Task objective — The copy you give must match the listing below exactly and contain no pictures.

Dataset section —
----------

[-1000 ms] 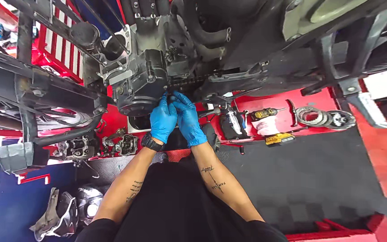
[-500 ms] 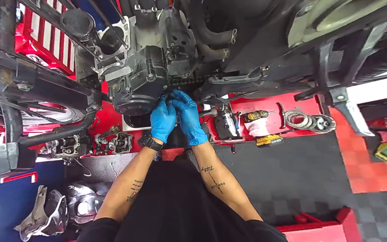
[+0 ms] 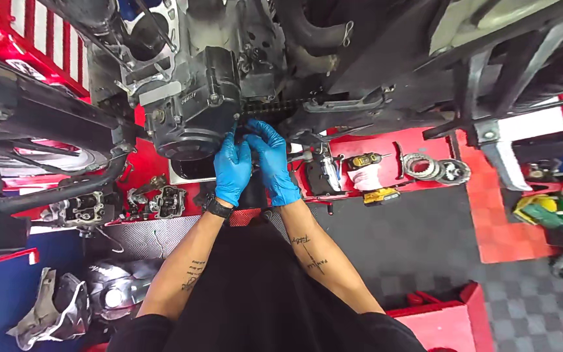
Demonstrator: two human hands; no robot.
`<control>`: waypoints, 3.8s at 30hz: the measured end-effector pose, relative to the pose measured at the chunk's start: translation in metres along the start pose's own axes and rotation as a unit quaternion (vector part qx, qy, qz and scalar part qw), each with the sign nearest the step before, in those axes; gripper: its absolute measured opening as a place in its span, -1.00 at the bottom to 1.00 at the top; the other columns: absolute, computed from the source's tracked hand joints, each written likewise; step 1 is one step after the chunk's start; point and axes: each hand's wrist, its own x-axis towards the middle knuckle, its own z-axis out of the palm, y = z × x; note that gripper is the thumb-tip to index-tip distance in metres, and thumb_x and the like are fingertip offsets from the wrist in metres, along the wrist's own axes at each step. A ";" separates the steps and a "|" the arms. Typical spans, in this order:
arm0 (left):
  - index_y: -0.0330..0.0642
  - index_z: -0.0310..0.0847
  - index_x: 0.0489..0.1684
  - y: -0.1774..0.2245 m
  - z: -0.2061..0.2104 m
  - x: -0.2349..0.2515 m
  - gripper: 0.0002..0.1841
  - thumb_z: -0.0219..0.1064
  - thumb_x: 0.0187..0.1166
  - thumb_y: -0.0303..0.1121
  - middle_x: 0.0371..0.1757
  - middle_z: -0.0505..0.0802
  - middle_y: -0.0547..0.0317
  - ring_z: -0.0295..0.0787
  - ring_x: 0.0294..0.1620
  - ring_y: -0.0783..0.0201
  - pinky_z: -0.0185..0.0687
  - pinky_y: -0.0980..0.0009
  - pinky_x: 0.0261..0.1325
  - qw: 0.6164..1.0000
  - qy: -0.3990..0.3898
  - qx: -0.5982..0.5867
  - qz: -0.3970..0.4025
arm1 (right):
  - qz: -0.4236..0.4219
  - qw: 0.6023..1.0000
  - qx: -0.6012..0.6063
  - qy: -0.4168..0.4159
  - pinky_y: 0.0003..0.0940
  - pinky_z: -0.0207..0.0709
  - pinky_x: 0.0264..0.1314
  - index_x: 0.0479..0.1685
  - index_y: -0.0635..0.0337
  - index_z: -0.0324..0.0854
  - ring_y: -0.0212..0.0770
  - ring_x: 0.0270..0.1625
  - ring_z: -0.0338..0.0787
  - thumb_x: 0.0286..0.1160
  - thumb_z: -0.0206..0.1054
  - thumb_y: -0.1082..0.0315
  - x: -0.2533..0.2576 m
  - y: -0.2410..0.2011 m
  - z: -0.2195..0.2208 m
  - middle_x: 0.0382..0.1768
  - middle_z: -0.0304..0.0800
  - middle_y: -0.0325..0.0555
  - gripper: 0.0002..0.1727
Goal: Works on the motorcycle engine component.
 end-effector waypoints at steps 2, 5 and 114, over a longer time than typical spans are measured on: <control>-0.13 0.25 0.79 -0.001 0.000 -0.001 -0.43 0.16 0.77 -0.31 -0.17 0.87 -0.07 0.77 -0.25 0.09 0.71 0.06 0.04 1.000 -0.003 -0.001 0.001 | 0.001 1.000 -0.007 -0.003 -0.37 0.70 0.11 0.41 0.22 0.63 -0.30 0.12 0.79 0.55 0.30 0.51 0.001 0.000 -0.001 0.28 0.79 -0.05 -0.57; -0.10 0.26 0.79 -0.004 0.002 -0.003 -0.43 0.18 0.76 -0.30 -0.30 0.83 -0.03 0.71 -0.39 0.11 0.69 0.07 -0.12 1.000 0.004 -0.006 0.007 | 0.008 1.000 -0.013 -0.006 -0.36 0.70 0.05 0.40 0.16 0.64 -0.29 0.09 0.79 0.55 0.30 0.51 0.000 -0.002 -0.002 0.28 0.78 -0.09 -0.58; 0.05 0.62 0.51 0.020 0.035 0.026 -0.62 0.12 0.79 -0.32 0.33 0.81 0.15 0.67 0.41 0.23 0.48 0.12 0.50 0.984 0.071 0.080 -0.141 | -0.064 0.991 -0.102 0.056 -0.30 0.65 -0.08 0.20 0.27 0.60 -0.26 -0.17 0.76 0.67 0.28 0.33 0.041 0.003 0.015 -0.10 0.76 -0.02 -0.74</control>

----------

Your solution —
[-1000 ms] 
[-500 ms] 
[+0 ms] 
Demonstrator: two human hands; no robot.
`<control>`: waypoints, 3.8s at 30hz: the measured end-effector pose, relative to the pose measured at the chunk's start: translation in metres along the start pose's own axes and rotation as a unit quaternion (vector part qx, qy, qz and scalar part qw), each with the sign nearest the step before, in those axes; gripper: its absolute measured opening as a place in its span, -1.00 at the bottom to 1.00 at the top; the other columns: absolute, computed from the source's tracked hand joints, each written likewise; step 1 is one step after the chunk's start; point and axes: each hand's wrist, its own x-axis towards the middle knuckle, its own z-axis out of the palm, y = z × x; note that gripper is the thumb-tip to index-tip distance in metres, and thumb_x and the like are fingertip offsets from the wrist in metres, along the wrist's own axes at each step. A ";" separates the steps and a "|" the arms. Typical spans, in this order:
arm0 (left):
  - index_y: -0.0330..0.0642
  - index_z: -0.0310..0.0847
  - index_x: 0.0489..0.1684
  - y: -0.1774..0.2245 m
  - z: -0.2061..0.2104 m
  - x: -0.2349..0.2515 m
  - gripper: 0.0002..0.1841
  - thumb_z: -0.0219..0.1064
  - thumb_x: 0.0187..0.1166
  - thumb_y: -0.0303..0.1121
  - middle_x: 0.0371..0.1757
  - middle_z: -0.0505..0.0802
  - middle_y: -0.0547..0.0317
  - ring_z: -0.0295..0.0787
  - ring_x: 0.0294..0.1620
  - ring_y: -0.0783..0.0201
  - pinky_z: -0.0185..0.0687
  - pinky_y: -0.0980..0.0009
  - pinky_x: 0.0261..0.1325
  - qw: 0.6164..1.0000
  - qy: -0.3990..0.3898
  - qx: -0.5982..0.5867
  - qz: -0.3970..0.4025
arm1 (right):
  - qz: -0.4236..0.4219
  - qw: 0.6023..1.0000
  - qx: -0.6012..0.6063
  - qy: -0.4168..0.4159
  - pinky_y: 0.0003..0.0940
  - pinky_z: -0.0207..0.0709
  - pinky_x: 0.0264..0.1314
  - index_x: 0.0479..0.1685
  - index_y: -0.0635..0.0337
  - index_z: -0.0324..0.0854
  - ring_y: -0.0212..0.0770
  - ring_x: 0.0270..0.1625
  - ring_z: -0.0338..0.0787
  - thumb_x: 0.0286..0.1160
  - thumb_z: -0.0206..0.1054
  - thumb_y: -0.1082..0.0315
  - x: -0.2533..0.2576 m
  - y: -0.2410..0.2011 m
  - z: -0.2195..0.2208 m
  - middle_x: 0.0382..0.1768
  - middle_z: -0.0304..0.0800
  - middle_y: -0.0325..0.0555
  - gripper: 0.0002..0.1727
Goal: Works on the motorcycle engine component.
 end-effector waypoints at steps 2, 5 and 114, over a longer time than typical spans are measured on: <control>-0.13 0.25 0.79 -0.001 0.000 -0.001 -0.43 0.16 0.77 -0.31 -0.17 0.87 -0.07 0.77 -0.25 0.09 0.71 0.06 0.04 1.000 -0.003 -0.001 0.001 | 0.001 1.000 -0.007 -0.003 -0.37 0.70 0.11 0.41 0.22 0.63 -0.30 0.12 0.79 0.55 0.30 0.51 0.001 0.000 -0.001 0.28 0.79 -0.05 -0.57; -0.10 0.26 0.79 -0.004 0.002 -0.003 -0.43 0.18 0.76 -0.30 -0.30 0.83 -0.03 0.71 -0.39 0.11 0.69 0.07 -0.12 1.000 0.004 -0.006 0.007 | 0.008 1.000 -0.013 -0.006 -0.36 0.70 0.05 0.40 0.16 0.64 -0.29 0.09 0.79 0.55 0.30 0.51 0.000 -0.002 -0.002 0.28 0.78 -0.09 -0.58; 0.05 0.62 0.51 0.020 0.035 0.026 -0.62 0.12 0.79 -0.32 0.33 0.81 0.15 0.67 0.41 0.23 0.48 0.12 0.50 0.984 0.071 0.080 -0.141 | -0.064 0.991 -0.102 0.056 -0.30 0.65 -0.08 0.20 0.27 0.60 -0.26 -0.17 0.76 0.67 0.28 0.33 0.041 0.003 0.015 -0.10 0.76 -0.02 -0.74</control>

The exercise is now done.